Physical characteristics
- • location: Kailash mountains (near Bhaderwah hills, part of Pir Panjal range)
- Mouth: Ravi River
- Length: 65 km
- • average: 1.2 km

= Ujh River =

The Ujh is a river that flows through the Kathua district in the Indian-administered Jammu and Kashmir before entering Pakistan. It is a major tributary of Ravi River.

== Course ==
The Ujh river originates in Kailash mountains (near Bhaderwah hills, part of Pir Panjal range) at an altitude of 4300 m. The average width of the river in the plains is about 1.2 km.

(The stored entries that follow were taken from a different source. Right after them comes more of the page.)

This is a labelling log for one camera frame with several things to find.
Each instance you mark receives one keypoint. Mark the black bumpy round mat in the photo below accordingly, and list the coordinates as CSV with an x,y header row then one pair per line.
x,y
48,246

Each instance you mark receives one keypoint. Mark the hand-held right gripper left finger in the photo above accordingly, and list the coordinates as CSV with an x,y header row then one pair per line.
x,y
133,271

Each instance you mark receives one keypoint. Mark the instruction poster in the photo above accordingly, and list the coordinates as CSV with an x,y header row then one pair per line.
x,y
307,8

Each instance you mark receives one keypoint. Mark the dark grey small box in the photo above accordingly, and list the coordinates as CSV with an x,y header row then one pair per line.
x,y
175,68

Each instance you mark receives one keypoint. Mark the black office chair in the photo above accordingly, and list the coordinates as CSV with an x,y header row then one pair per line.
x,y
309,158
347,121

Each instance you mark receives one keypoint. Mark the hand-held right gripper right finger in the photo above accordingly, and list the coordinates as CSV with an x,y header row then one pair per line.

Four streams, Bhini, Sutar, Dunarki and Talan join Ujh at Panjtirthi. Ujh and Bhini are perennial rivers. The rest are seasonal.

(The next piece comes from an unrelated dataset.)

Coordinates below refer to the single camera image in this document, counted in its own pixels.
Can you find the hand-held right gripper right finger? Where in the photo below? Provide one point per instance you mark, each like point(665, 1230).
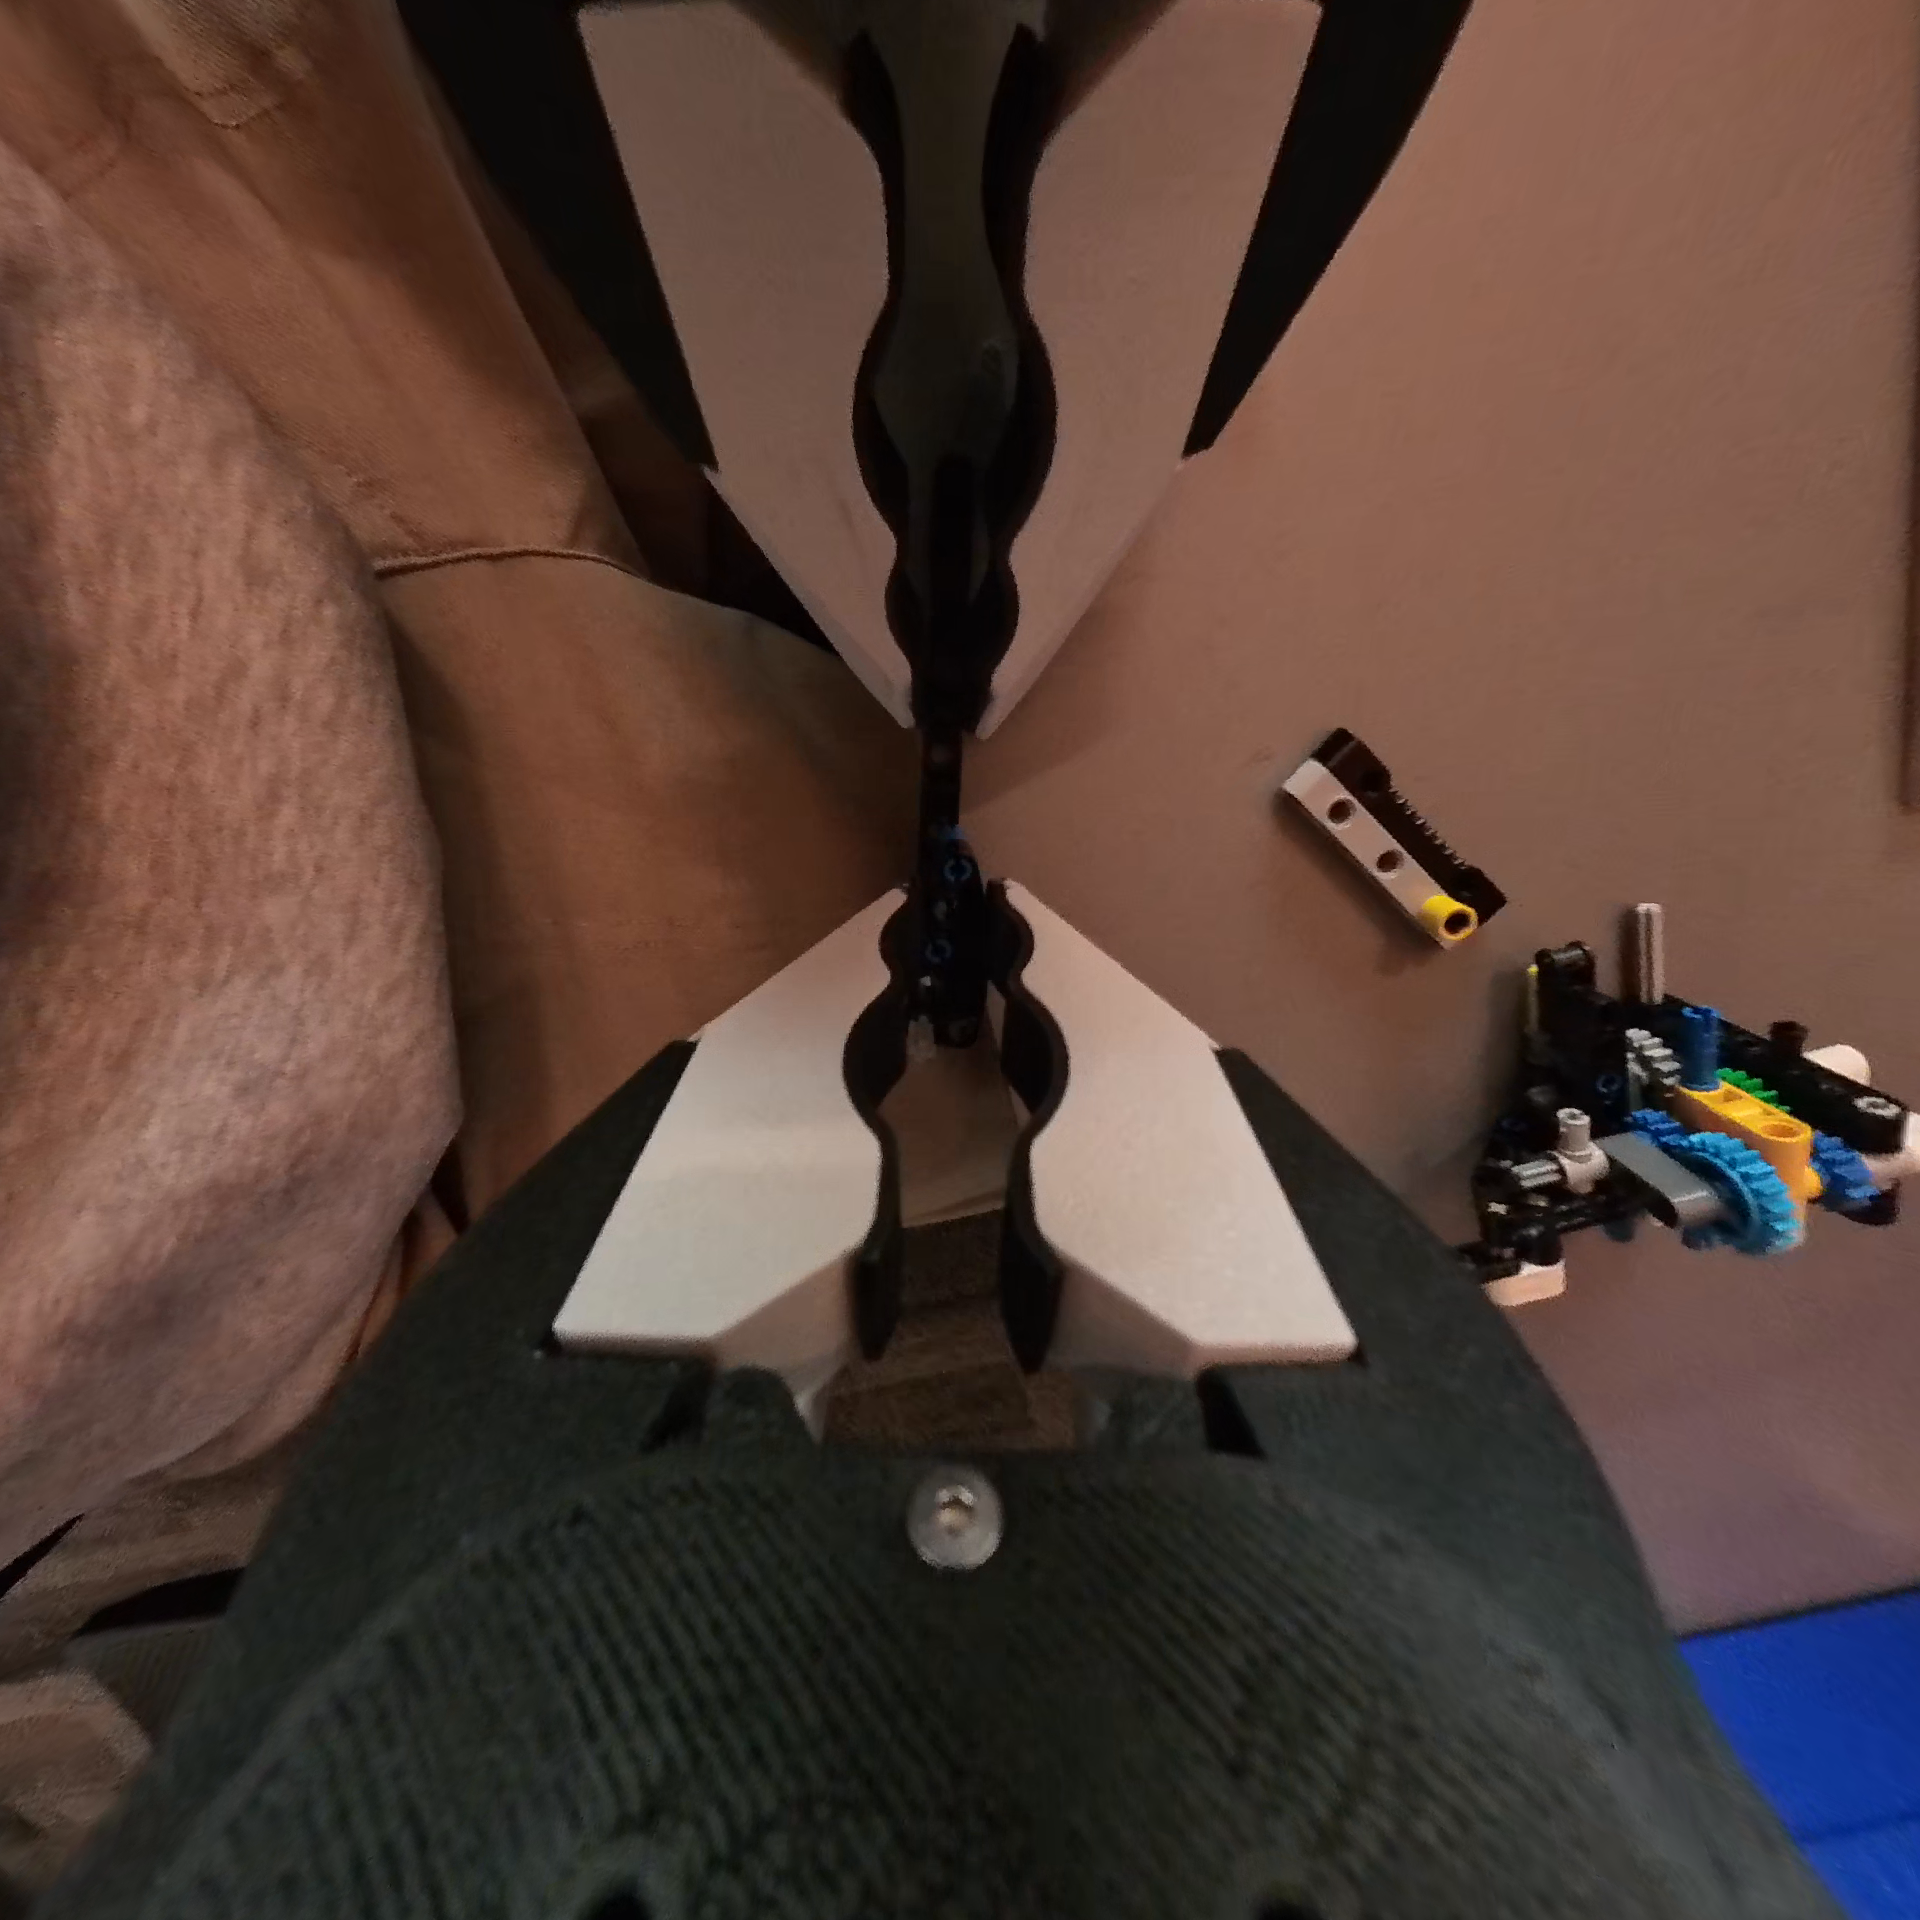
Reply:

At Karandi Khurd, the Ujh river spins off a 'western branch', which joins back with the main branch near Gharotta in Pakistani Punjab. Even though it is but a small stream, the western branch achieved notability as Cyril Radcliffe defined the India–Pakistan border to follow the course of this branch until reaching the trijunction of the Shakargarh, Pathankot and Gurdaspur tehsils. From the trijunction, the border was to follow the tehsil boundaries.

== Water utilisation ==
The water of Ujh River is used for drinking, irrigation and to feed a number of small canals and khuls of the district. It is also used to transport timber from hills to the plains and provides construction materials such as sand and stones.

==Dams==
Ujh Barrage has been constructed on this river at Jasrota village.

A new Ujh Hydroelectrical Power Project dam, 196 MW, at will store 925 million cubic metres of water. Under-construction stalled project expedited in April 2025 after the termination of IWT.